Guiltiness | 12

4.5K 375 22
                                    

"Why can't you just love her?
Why be such a monster?
You burn me from a distance."

▪ Escape by Muse ▪

Yuan tidak peduli. Apa pun anjuran yang diberikan Reza, ia benar-benar tidak peduli. Yuan tetap dengan rutinitas buruknya. Pulang larut malam dalam keadaan mabuk. Namun, dia tampak seperti seorang profesional. Alkohol tidak benar-benar menghilangkan kesadarannya, hanya cara berjalannya yang tidak teratur.

Bodohnya, dia tidak membawa motor. Yuan mendatangi kelab dengan berjalan kaki. Jarak antara kelab dan apartemennya memang tidak jauh, jadi tidak menghabiskan begitu banyak tenaga untuk perjalanan ini.

Gang sempit yang sedang Yuan lewati itu minim cahaya. Ada beberapa buah lampu yang terpasang, namun cahayanya temaram. Lampu-lampu itu berkedip-kedip hidup dan nyala, membuat lingkungan menjadi sangat mencekam. Tetapi Yuan tetap berjalan dalam diam dan tenang. Rambutnya acak-acakan, bibirnya pucat serta pandangan matanya yang redup membuatnya sangat mengerikan.

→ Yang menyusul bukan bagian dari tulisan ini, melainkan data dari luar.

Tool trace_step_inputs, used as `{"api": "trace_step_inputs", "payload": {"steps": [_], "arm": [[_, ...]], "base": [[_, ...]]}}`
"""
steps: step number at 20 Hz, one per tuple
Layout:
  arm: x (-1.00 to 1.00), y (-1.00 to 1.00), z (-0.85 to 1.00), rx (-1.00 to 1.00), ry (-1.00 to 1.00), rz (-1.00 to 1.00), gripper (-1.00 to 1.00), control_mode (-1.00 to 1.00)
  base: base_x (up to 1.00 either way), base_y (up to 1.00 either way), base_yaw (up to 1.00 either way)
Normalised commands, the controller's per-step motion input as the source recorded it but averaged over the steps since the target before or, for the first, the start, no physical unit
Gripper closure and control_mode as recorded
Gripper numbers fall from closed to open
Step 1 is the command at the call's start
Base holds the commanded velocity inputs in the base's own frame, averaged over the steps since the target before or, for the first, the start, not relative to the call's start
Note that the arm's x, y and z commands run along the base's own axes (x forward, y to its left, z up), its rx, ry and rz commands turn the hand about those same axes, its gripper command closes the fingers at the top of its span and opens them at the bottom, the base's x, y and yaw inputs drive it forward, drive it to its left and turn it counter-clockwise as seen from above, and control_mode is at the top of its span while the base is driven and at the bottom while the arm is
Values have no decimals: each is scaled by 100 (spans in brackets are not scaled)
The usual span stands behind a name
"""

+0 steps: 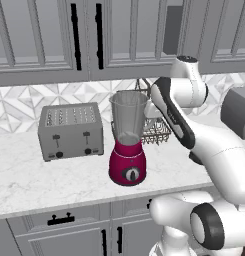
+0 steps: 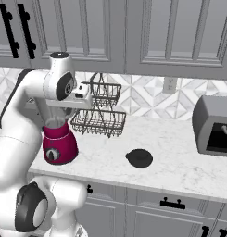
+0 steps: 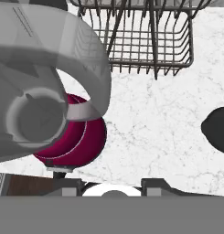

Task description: Close the lid blender by securely placing the lid on top.

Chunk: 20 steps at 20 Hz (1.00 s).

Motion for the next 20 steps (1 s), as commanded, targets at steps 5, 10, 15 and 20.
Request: {"api": "trace_step_inputs", "payload": {"steps": [5, 10, 15, 20], "arm": [[-20, -6, 0, 0, -4, -4, -100, -100], [-33, -50, -18, 1, -17, -14, -100, -100], [-16, -67, -30, 1, -10, -19, -100, -100], [-1, -73, -38, 0, 0, -22, -100, -100]], "base": [[0, 0, 0], [0, 0, 0], [0, 0, 0], [0, 0, 0]]}}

Angin malam berhembus dengan kencang, menelusuri gang itu. Yuan bergidik, dia mulai goyang. Tubuhnya hanya dibaluti kaos tipis berwarna hitam dan kemeja yang ia biarkan terbuka kancingnya. Gayanya yang "selengean". Gayanya yang selalu dikatakan urakan dan kampungan oleh ayahnya.

Yuan tertawa miring, dia sadar. Pantas saja ayahnya merasa malu dengan dirinya. Pantas saja jika ia diasingkan. Pantas saja ayahnya tidak mengakuinya. Setelah ia pikir-pikir, tidak ada satu pun hal yang bisa dibanggakan dari dalam dirinya.

Tidak ada.

Perutnya bergejolak. Tampaknya tubuhnya mulai protes meminta ampun. Rasa mual menguasai. Yuan memipir ke sisi dinding gang itu. Tangannya menopang pada dinding dan-

"Hoek!"

Keluarlah semuanya.

"Hoek!"

Tidak ada apa-apa. Yuan belum memakan apa pun hari ini. Napsu makannya hilang hari ke hari. Tampaknya tidak makan selama beberapa hari bisa membunuhnya lebih cepat daripada penyakitnya. Hanya alkohol yang ia minum yang keluar.

Kepala terkulai lemas. Tangan yang ada pada dinding mengepal hingga kakinya lunglai. Yuan bersimpuh di tanah. Dada itu bergerak naik dan turun dengan cepat. Bibirnya bergetar. Yuan seperti merasa sekarat.

"Akh..." ia menjerit tertahan.

Ini semua bukan karena kepayahannya. Ini adalah perasaan takut sekaligus lelah yang teramat sangat. Yuan benci, benci sekali pada siapa pun yang membiarkannya terjebak di dunia ini. Terjebak di dunia yang selalu memberikan dia penderitaan.

Dia tahu, dia bersalah. Dia tahu, dia kurang ajar. Tapi, Yuan benci pada Tuhannya sendiri.

Bukankah sangat kejam ini semuanya. Yuan tidak bisa, dia bukan hamba yang kuat. Cobaan ini, semakin bertambah hari ke hari.

Termasuk membiarkannya hidup, Yuan anggap itu juga merupakan sebuah cobaan.

Dari ujung gang, seseorang langsung menghentikan langkahnya. Kedua mata laki-laki itu terbuka lebar. Tian, segera berlari saat ia mengenali siapa orang yang tergolek tidak berdaya di tanah sembari bersandar pada dinding.

"Yuan!" teriak Tian.

Yuan tidak bereaksi. Kepalanya mulai berat, begitu pula kelopak matanya.

Tiam gelagapan, dia segera menahan tubuh Yuan yang hampir berbaring di tanah. Hidungnya mencium bau alkohol yang sangat kuat. Kedua matanya kembali terbelalak saat melihat wajah Yuan yang pucat pasi. Bahkan kulit sahabatnya itu dingin, sedingin es.